Заместитель командира второго взвода Белов, пыхтя, расшатывал пассатижами пулю в горлышке патрона.
– Ты чего задумал, Сеня?
– Щас увидишь, Колян. Опа! Доставай свою «Яву».
Отломанный сигаретный фильтр четко вошел в освобожденную от пули гильзу калибра семь шестьдесят два. Белов запихнул эксклюзивный боеприпас в пустой магазин, передернул затвор. Порыскал, обнаружил греющуюся на солнышке крупную, отливающую синевой муху, почти в упор навел ствол автомата…
– Ба-бах!
На месте пребывания несчастного насекомого образовалось круглое пятно сгоревшего пороха размером с тарелку.
– Ба-бах! Ба-бах!
Сержанты заливались счастливым смехом, как расшалившиеся первоклашки.
– Ба-бах! А-а-а, убили!!!
Белов выронил «калаш». Друган Колька рухнул на живот, завывая и обшаривая руками дымящиеся ягодицы.
– Коля, ты чего, брат? Я же пошутить хотел. Тебе больно, Коленька?
К месту происшествия несся прыжками Буслаев, на бегу дожевывая кусок докторской колбасы.
* * *
Вымотанный капитан добрался из госпиталя до казармы в третьем часу ночи. На тумбочке опять маялся Бача.
– Товарищ капитан!…
– Т-с-с, не ори. Перебудишь всех.
– А как там Коля?
– Жить будет. Сожженную кожу ему с половины жопы вырезали, но мышцы вроде целые.
– А сержант Белов где?
– Где-где… В Караганде, сидит на биде. На гауптвахте, военного прокурора ждёт.
Буслаев, стараясь ступать тихо, пошел по темному центральному проходу в канцелярию между рядами двухъярусных коек.
Спящая казарма воняла прокисшими портянками, немытыми телами, мастикой и гуталином… Ворочалась, скрипя пружинами кроватей, бормотала во сне и звала на десятке языков родных мам и далёких любимых, чмокала, пукала, храпела…

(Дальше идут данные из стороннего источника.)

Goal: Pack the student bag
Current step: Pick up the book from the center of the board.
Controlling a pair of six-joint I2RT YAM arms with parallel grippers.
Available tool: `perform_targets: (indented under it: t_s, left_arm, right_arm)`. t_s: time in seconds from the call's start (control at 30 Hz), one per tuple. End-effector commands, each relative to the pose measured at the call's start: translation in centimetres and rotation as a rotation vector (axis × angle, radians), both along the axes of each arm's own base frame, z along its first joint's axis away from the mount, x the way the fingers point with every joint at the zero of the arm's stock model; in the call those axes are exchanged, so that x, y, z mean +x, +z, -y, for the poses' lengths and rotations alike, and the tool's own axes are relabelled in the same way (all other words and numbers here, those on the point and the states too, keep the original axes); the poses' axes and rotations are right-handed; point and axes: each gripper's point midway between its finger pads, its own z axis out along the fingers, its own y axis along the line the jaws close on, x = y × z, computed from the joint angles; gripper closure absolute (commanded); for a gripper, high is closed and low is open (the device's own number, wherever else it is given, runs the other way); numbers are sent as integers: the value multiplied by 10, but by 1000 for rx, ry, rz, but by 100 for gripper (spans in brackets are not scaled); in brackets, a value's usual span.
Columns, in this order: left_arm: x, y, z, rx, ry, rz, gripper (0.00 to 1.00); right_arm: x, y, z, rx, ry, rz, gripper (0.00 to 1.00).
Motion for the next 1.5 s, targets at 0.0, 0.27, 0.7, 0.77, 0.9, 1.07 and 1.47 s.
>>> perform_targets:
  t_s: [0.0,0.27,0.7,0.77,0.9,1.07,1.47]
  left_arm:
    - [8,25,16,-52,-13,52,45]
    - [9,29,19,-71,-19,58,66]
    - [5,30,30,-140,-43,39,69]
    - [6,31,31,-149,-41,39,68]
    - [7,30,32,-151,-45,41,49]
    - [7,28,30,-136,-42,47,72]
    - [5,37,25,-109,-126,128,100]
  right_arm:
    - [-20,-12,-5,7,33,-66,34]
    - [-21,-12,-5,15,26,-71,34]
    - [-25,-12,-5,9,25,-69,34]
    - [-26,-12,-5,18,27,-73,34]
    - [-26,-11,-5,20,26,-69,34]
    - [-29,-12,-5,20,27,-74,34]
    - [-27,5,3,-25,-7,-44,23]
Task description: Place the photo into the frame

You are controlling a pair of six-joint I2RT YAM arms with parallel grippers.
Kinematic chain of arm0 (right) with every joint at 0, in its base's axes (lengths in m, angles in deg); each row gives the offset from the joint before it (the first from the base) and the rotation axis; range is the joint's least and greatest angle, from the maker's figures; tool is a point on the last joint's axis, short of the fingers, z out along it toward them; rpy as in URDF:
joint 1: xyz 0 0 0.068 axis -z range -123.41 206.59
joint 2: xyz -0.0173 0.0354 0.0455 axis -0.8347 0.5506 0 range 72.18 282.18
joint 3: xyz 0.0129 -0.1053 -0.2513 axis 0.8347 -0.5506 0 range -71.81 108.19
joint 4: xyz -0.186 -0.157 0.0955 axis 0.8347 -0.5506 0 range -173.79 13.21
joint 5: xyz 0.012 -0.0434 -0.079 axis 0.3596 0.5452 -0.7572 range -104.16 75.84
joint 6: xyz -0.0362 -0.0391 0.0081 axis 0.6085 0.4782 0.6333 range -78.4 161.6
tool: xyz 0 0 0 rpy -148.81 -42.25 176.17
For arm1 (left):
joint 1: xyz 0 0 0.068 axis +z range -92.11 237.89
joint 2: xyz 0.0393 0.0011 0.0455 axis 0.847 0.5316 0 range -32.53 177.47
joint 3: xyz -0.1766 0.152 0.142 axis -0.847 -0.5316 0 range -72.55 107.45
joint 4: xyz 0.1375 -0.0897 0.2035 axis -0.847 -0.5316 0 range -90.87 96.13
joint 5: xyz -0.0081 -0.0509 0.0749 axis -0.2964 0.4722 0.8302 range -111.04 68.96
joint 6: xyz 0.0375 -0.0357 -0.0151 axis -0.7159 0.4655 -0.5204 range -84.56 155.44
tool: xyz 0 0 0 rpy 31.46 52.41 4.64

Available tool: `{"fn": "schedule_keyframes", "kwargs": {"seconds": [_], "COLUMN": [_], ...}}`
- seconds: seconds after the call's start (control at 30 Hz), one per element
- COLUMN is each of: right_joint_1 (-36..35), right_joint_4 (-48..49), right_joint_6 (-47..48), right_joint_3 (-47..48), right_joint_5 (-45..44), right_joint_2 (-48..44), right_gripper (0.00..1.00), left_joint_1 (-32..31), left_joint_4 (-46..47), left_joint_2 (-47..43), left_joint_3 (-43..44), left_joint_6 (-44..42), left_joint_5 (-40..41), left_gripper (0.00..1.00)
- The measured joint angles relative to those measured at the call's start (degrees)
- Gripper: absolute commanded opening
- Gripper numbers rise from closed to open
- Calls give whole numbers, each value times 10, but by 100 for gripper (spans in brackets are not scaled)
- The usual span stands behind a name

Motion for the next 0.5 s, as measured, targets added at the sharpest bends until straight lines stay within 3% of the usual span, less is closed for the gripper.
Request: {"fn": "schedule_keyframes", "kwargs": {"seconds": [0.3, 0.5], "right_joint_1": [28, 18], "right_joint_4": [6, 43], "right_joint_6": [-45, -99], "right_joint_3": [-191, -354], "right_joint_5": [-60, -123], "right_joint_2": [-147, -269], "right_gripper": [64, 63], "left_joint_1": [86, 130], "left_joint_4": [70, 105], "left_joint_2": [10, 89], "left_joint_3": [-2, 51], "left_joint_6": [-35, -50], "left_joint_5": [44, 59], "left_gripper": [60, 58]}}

Она походила на какое-то многоголовое животное – теплое, несчастное, смертельно уставшее. Нуждающееся в заботе. И вызывающее какую-то неуместную, но так необходимую ему жалость.
* * *
В дверь канцелярии поскреблись.
– Разрешите войти, товарищ капитан?
– Ну чего тебе, Бача… Э-э-э, то есть Нестеров.
– Можно вопрос?
– Можно Машку через бумажку, воин. В армии говорят «разрешите». Давай, не тормози, мне бы до подъема хотя бы три часа поспать, с утра прокуроры с замполитами будут мозг выносить.
– Вот вы же в военное училище добровольно пошли, чтобы стать офицером. А зачем? Трудно же.
– Блядь, что за идиотские вопросы, боец!
– Ну всё-таки.
– Чтобы вас, баранов малолетних, жизни научить. А то страна нуждается в героях, а пизда рожает дураков. Вы же от мамочки приходите, ни хрена не умея – ни полы помыть, ни пуговицу пришить. Про то, как в первом же бою пулю хлебалом не поймать, я уж и не говорю.
– А вот в Афганистане… Как там?
– Как в сказке. Всё, конкурс идиотских вопросов закончен, с большим отрывом победил рядовой Нестеров. Свободен, боец.
Юрий хлюпнул носом, поморгал белыми ресницами.
– Виноват, товарищ капитан. Разрешите идти?
– Погоди. Объясни вот мне, на хрена ты рапорт в Афган писал? Ты же срочник. Не попал туда – так радуйся. С виду, вроде, не идиот. Хотя я не доктор – диагнозы ставить.
– Ну… У меня старший брат оттуда вернулся. Без правой кисти. И ожог на поллица, правый глаз не видит. А он такой гитарист был! Сам песни писал. На конкурсе побеждал, на районном… А теперь он пьет только да ругается. Как-то сказал мне «Служить пойдешь, шнурок, просись в Афган. Там духам от меня привет передашь, да ладошку мою поищешь. Может, и найдешь». И заплакал после этого… Я никогда его не видел плачущим. И девчонка от него ушла, конечно.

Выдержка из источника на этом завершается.